Олимпиада подождала-подождала, но он не возвращался. Тогда она сходила посмотреть на Олежку – тот спал, рот был по-прежнему открыт. Она постояла над ним, размышляя, и вернулась в прихожую. Кое-как засунула ноги в туфли, натянула перчатки, подумала, стащила туфли и, роняя вещи, выгребла из шкафчика кроссовки – чтоб не топать!..
Добровольский решил, что он один такой умный. Он думает, что его одного интересует вопрос «собственной безопасности». Он считает, что один способен делать выводы – посмотрим!..
Олимпиада Владимировна потопала ногой, проверяя, удобно ли наделась кроссовка, сдернула кожаную курточку и осторожненько выбралась за дверь.
На площадке горел яркий свет, и у кого-то из соседей бубнил телевизор – Парамонова, что ли, смотрит?..

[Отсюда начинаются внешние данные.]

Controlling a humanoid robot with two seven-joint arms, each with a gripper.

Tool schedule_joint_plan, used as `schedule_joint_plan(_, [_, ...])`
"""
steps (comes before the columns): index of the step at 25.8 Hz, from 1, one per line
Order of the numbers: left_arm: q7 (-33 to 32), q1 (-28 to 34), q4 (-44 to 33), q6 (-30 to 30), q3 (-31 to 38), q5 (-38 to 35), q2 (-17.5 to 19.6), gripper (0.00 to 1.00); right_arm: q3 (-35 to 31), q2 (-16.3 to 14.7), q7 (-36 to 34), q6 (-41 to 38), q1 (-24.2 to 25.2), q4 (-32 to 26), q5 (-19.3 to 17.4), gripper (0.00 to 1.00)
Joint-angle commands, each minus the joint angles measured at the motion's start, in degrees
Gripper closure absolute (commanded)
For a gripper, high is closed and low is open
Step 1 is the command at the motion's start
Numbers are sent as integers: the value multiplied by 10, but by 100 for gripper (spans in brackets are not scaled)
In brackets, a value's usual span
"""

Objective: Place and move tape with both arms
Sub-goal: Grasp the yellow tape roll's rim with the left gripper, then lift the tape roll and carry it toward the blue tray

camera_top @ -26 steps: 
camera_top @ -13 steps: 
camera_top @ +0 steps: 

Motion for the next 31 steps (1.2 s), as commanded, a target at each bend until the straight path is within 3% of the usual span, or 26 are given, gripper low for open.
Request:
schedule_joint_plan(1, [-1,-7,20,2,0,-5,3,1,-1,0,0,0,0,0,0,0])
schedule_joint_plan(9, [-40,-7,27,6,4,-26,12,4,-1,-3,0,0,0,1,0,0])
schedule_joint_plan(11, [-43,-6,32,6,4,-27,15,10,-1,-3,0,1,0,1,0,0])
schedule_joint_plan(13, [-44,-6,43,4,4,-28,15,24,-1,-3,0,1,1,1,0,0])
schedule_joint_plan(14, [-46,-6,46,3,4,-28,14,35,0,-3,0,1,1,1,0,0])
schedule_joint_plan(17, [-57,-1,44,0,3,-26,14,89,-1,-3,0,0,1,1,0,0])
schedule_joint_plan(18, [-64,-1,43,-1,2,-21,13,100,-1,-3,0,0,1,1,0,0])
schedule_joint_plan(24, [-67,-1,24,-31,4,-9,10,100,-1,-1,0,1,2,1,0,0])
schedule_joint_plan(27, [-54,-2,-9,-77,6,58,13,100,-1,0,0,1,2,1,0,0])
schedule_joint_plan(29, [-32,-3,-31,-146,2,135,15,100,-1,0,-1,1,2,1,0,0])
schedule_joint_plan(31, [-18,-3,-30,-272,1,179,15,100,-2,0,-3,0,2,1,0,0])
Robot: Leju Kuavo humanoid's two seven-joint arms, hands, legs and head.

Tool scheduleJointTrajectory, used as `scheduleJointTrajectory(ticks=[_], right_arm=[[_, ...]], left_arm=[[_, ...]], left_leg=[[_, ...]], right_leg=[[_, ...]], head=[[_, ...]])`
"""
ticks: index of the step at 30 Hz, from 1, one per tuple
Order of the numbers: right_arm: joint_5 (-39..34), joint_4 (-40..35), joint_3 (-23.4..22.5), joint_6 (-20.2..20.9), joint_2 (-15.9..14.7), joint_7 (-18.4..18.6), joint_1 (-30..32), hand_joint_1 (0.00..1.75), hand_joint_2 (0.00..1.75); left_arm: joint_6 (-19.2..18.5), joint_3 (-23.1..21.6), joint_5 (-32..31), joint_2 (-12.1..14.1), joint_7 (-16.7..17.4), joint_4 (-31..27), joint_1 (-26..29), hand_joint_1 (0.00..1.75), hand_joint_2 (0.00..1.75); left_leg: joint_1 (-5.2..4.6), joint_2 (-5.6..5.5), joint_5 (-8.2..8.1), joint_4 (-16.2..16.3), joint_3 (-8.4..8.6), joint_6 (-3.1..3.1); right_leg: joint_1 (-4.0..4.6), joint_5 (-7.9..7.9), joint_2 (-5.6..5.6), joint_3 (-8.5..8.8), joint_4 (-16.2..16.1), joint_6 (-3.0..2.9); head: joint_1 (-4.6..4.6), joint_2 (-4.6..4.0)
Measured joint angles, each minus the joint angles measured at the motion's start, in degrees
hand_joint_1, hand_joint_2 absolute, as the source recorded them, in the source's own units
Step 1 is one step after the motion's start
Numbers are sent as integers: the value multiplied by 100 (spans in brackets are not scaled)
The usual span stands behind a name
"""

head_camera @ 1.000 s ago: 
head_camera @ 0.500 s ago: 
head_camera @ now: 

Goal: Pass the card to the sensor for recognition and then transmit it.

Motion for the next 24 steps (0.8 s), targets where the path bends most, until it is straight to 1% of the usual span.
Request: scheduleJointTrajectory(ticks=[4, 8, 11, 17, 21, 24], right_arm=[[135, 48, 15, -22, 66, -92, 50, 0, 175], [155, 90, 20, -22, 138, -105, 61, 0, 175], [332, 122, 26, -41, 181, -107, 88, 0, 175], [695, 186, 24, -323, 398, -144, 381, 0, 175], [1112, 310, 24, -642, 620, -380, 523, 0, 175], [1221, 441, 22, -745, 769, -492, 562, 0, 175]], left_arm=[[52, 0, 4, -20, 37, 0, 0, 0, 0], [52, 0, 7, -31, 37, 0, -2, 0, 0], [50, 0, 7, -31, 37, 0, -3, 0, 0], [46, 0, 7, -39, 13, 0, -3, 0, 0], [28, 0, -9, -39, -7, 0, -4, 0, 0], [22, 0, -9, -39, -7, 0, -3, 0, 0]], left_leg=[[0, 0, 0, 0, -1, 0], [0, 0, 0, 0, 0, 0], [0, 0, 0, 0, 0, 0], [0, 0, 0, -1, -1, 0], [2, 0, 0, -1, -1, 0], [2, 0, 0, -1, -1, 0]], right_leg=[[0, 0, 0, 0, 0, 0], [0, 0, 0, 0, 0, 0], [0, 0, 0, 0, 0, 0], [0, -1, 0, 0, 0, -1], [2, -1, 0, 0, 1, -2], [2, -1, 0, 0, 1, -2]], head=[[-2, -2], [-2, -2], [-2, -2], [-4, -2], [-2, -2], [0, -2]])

Олимпиада вдруг подумала, как ей, должно быть, грустно.
С Парамоновым они были прекрасной парой – ругались, чуть не дрались и при этом были полными единомышленниками во всем, даже в том, что касалось бдительности в отношении подозрительной Люсинды Окороковой. У них было полное родство душ, они и говорили одинаково! Олимпиада совсем не помнила их молодыми и иногда думала, что они так и родились – он в подтяжках и майке, она в бигуди и спортивном костюме. Теперь Парамонова осталась одна – да еще старая, облезлая, толстая, скандальная собака Тамерлан! Как ей жить?.. Что делать?..
Никаких звуков не доносилось с третьего этажа, но сосед ушел именно туда, и Олимпиада стала осторожно подниматься.
Здесь было тускло, и от тусклости сразу стало неуютно и страшно так, что она остановилась в нерешительности – не вернуться ли? – и разумно пообещала себе, что вернется при первой же опасности, а пока никакой опасности нет.
Она просто постоит и посмотрит. Понаблюдает и поймет. Поймет, куда ушел сосед.
Дверь на чердак была закрыта на висячий замок. Стараясь не дышать, Олимпиада потрогала его – заперт. Значит, на чердаке Добровольского нет. Где он может быть, если квартир всего две, одна, опечатанная, дяди Гоши Племянникова, а вторая бородатого писателя Жени?